Sono 60 i paesi in cui abbiamo raggiunto le bambine e i bambini che hanno bisogno di ricevere urgenti cure mediche specialistiche salvavita.

2015

Hanno volato 10 missioni mediche! Aumentano le equipe e i medici che volano per raggiungere e curare i piccoli pazienti direttamente nel loro paese.

2014

Abbiamo superato i 450 bambini curati! A maggio è partito il primo medico alla volta del Peru e un medico statunitense è volato in Italia per operare la piccola Sofia, che oggi sta bene!

2013

A novembre è decollata verso l’Eritrea la prima equipe medica!

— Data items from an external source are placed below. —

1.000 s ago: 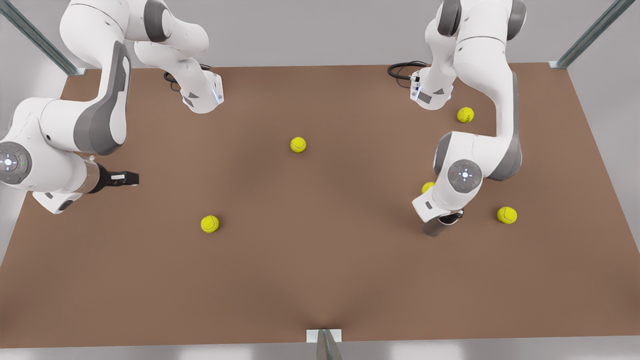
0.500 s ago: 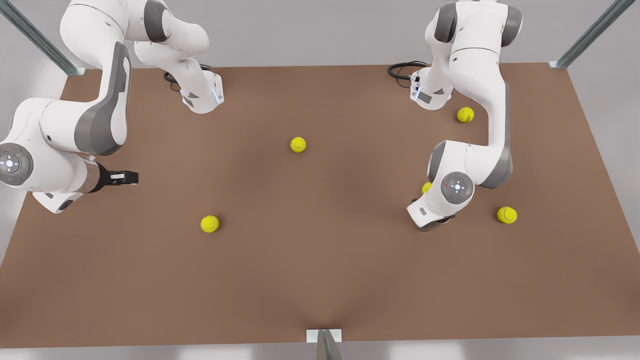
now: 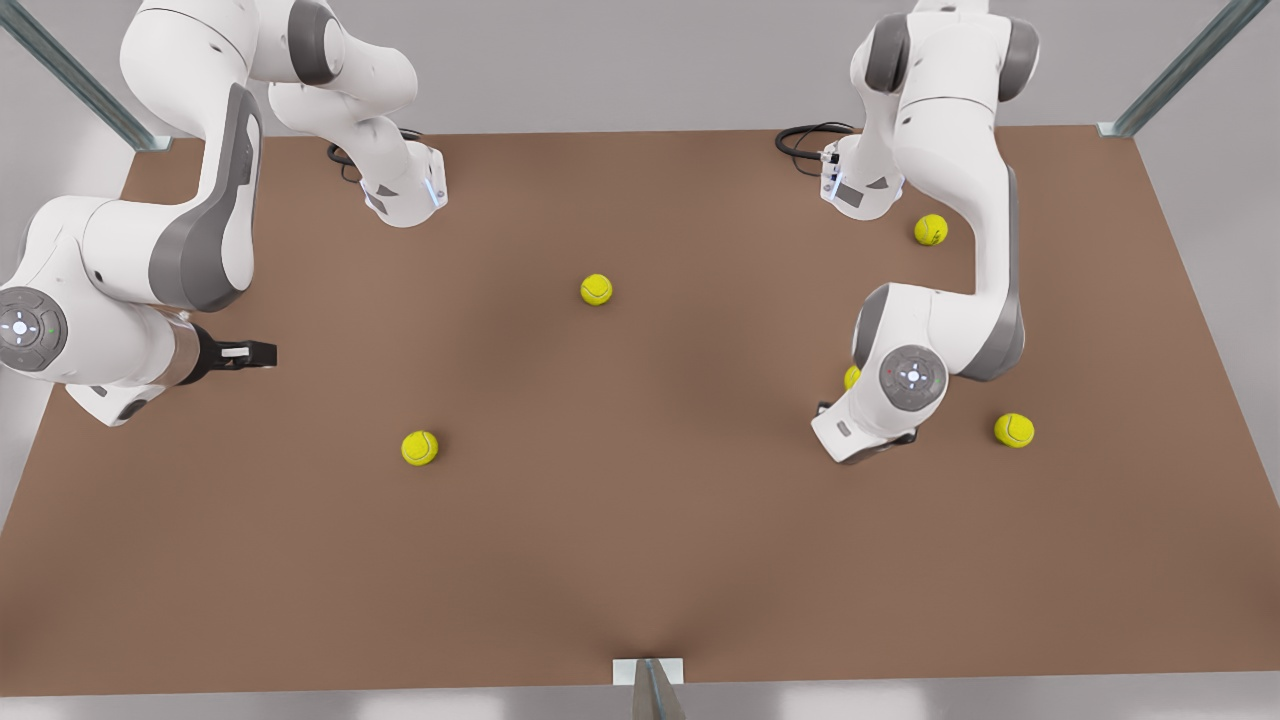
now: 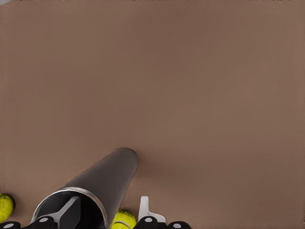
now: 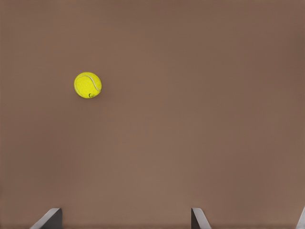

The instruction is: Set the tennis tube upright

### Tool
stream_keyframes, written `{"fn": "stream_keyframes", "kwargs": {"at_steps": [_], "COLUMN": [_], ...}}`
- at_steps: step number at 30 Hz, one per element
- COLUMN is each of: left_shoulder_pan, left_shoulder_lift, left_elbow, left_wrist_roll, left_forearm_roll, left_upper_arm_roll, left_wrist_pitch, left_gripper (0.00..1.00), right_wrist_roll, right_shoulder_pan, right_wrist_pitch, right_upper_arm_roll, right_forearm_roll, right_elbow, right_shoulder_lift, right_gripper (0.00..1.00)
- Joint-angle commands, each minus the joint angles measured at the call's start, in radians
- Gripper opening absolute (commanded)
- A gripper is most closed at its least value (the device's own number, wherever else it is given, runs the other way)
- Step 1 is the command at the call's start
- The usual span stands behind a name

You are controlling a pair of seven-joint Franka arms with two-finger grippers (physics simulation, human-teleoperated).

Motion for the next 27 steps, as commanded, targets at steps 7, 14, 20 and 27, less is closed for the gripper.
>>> {"fn": "stream_keyframes", "kwargs": {"at_steps": [7, 14, 20, 27], "left_shoulder_pan": [0.031, 0.061, 0.061, 0.059], "left_shoulder_lift": [0.003, -0.005, -0.008, -0.01], "left_elbow": [0.017, 0.016, 0.016, 0.016], "left_wrist_roll": [0.013, 0.038, 0.036, 0.033], "left_forearm_roll": [0.003, 0.001, 0.001, -0.005], "left_upper_arm_roll": [0.005, 0.005, 0.005, 0.005], "left_wrist_pitch": [-0.057, -0.109, -0.137, -0.139], "left_gripper": [0.75, 0.75, 0.75, 0.76], "right_wrist_roll": [0.0, 0.0, 0.0, 0.0], "right_shoulder_pan": [0.0, 0.0, 0.002, 0.003], "right_wrist_pitch": [-0.002, -0.011, -0.014, -0.016], "right_upper_arm_roll": [-0.001, -0.001, -0.001, -0.001], "right_forearm_roll": [-0.001, -0.001, -0.002, -0.002], "right_elbow": [0.0, 0.0, 0.0, 0.002], "right_shoulder_lift": [-0.001, -0.003, -0.003, -0.003], "right_gripper": [1.0, 1.0, 1.0, 1.0]}}
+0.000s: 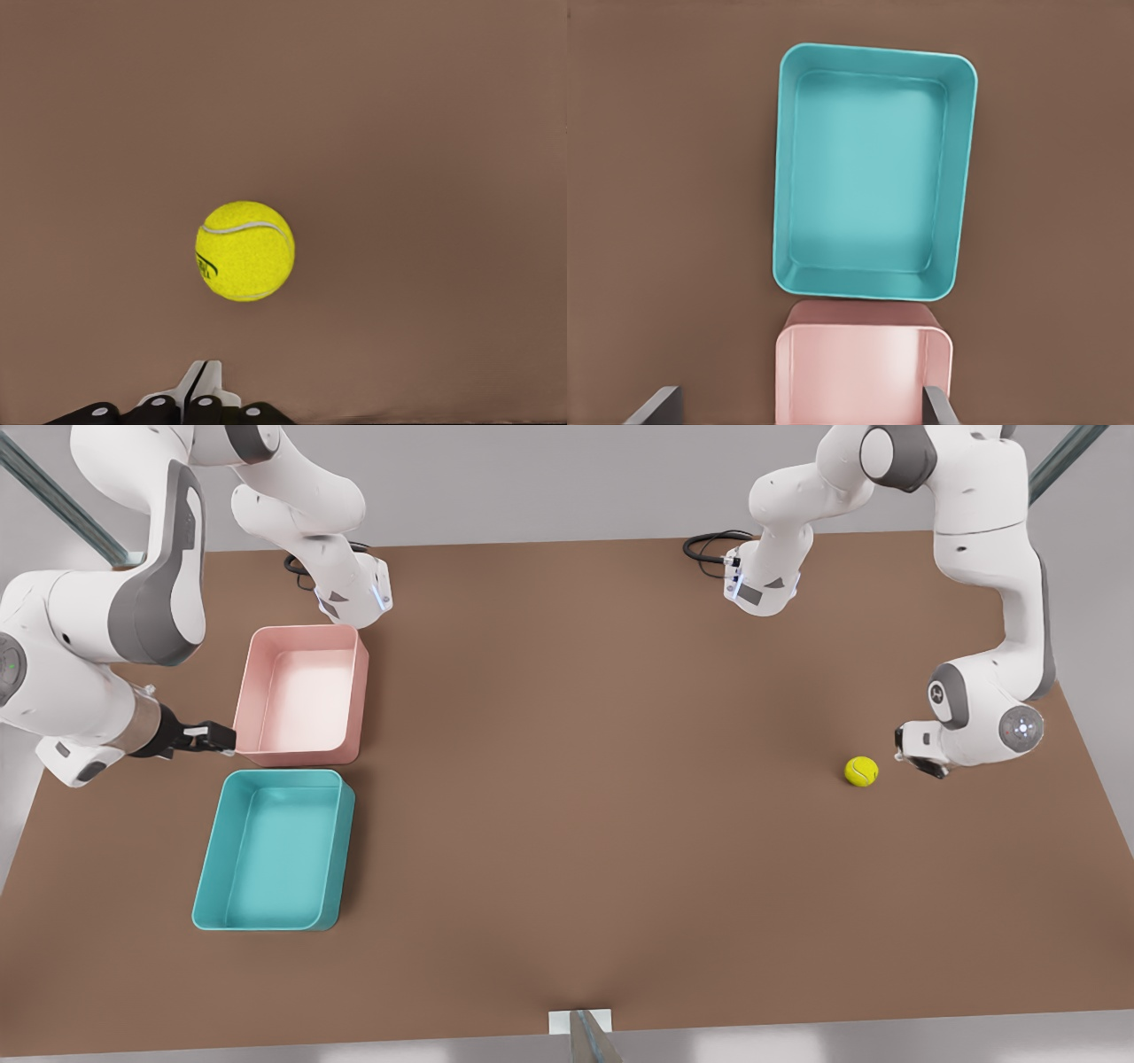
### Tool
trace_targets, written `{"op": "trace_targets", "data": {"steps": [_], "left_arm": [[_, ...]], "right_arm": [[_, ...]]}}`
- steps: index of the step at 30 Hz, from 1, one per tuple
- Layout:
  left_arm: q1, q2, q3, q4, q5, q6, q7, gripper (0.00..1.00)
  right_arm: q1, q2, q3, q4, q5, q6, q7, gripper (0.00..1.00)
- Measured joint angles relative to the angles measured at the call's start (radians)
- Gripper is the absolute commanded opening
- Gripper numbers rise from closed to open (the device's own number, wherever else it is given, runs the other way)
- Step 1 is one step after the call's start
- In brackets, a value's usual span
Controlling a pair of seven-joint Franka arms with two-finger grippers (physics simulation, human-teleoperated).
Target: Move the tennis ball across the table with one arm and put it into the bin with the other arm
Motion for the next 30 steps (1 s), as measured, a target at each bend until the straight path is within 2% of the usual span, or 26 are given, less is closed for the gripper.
{"op": "trace_targets", "data": {"steps": [5,12,18,20,22,24,28,30], "left_arm": [[0.027,0.041,0.002,-0.035,0.053,0.128,0.259,0.21],[0.07,0.093,0.005,-0.038,0.069,0.199,0.445,0.21],[0.002,0.1,-0.003,-0.038,0.069,0.217,0.522,0.21],[-0.017,0.1,-0.091,-0.038,0.069,0.22,0.51,0.21],[-0.029,0.097,-0.244,-0.03,0.069,0.223,0.454,0.21],[-0.042,0.087,-0.354,0.039,0.066,0.19,0.362,0.21],[-0.01,0.074,-0.39,0.157,0.037,0.094,0.187,0.21],[-0.013,0.058,-0.387,0.297,0.037,-0.023,0.093,0.21]], "right_arm": [[0.002,0.004,0.001,0.001,0.001,0.005,-0.001,1.0],[0.001,0.005,0.002,-0.001,0.002,0.008,-0.001,1.0],[0.002,0.006,0.002,-0.002,0.001,0.005,-0.004,1.0],[0.001,0.006,0.001,-0.003,0.001,0.005,-0.005,1.0],[0.001,0.006,0.002,-0.003,0.002,0.004,-0.006,1.0],[0.0,0.006,0.001,-0.003,0.002,0.003,-0.007,1.0],[0.003,0.008,0.002,-0.003,0.002,0.003,-0.009,1.0],[0.004,0.009,0.002,-0.003,0.002,0.002,-0.009,1.0]]}}
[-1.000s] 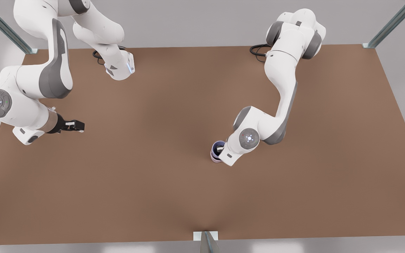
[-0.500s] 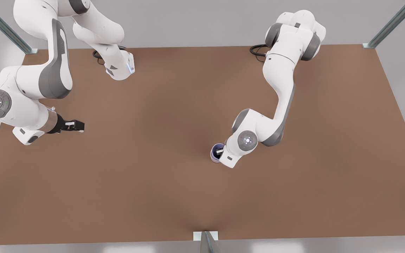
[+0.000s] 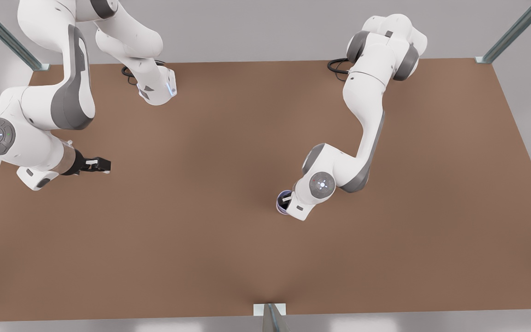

Abbiamo raggiunto 106 bambini!

2012

È stato un grande anno per noi! Siamo decollati Dopo un duro lavoro, tanta dedizione e passione i fondatori hanno dato forma alla Fondazione e poco dopo è nato il Comitato Scientifico. 5 aprile 2012: il primo volo per la vita Arriva una telefonata a Flying Angels: Rame, un bimbo di appena 36 giorni, rischia di morire per una grave malformazione cardiaca. Inizia la sfida: donare a Rame il volo che gli salverà la vita. “Rame” è stato il primo volo della vita di Flying Angels: da Pristina, in Kosovo, a Genova, un intervento al cuore all’Ospedale Gaslini durato 9 ore. Adesso, Rame ha una nuova vita. Oggi non potremmo essere più orgogliosi di vedere crescere lui e le altre bimbe e bimbi.

TUTTO È INIZIATO COSÌ...

Massimo Pollio, socio fondatore di Flying Angels

Ho iniziato a pensare a Flying Angels dopo aver assistito alla tragica morte del piccolo Yuthi. Il bambino appena nato aveva bisogno di un intervento al cuore. In Romania non c’era un medico in grado di operarlo, ma avevamo trovato una soluzione qui in Italia. Purtroppo nel tempo perso a cercare fondi per pagare i biglietti aerei, il bimbo non ce l’ha fatta. Da allora ho capito che si doveva fare qualcosa per evitare che questa terribile storia si ripetesse.
Il sogno è diventato realtà nel 2012: con un gruppo di imprenditori liguri abbiamo fondato Flying Angels.
Da allora la vostra generosità̀ di sostenitori e amici ha permesso a tanti bambini di salire su un aereo per ricevere cure le mediche salvavita.
Da quel giorno una piccola parte di Yuthi continua a vivere in tutti questi bambini.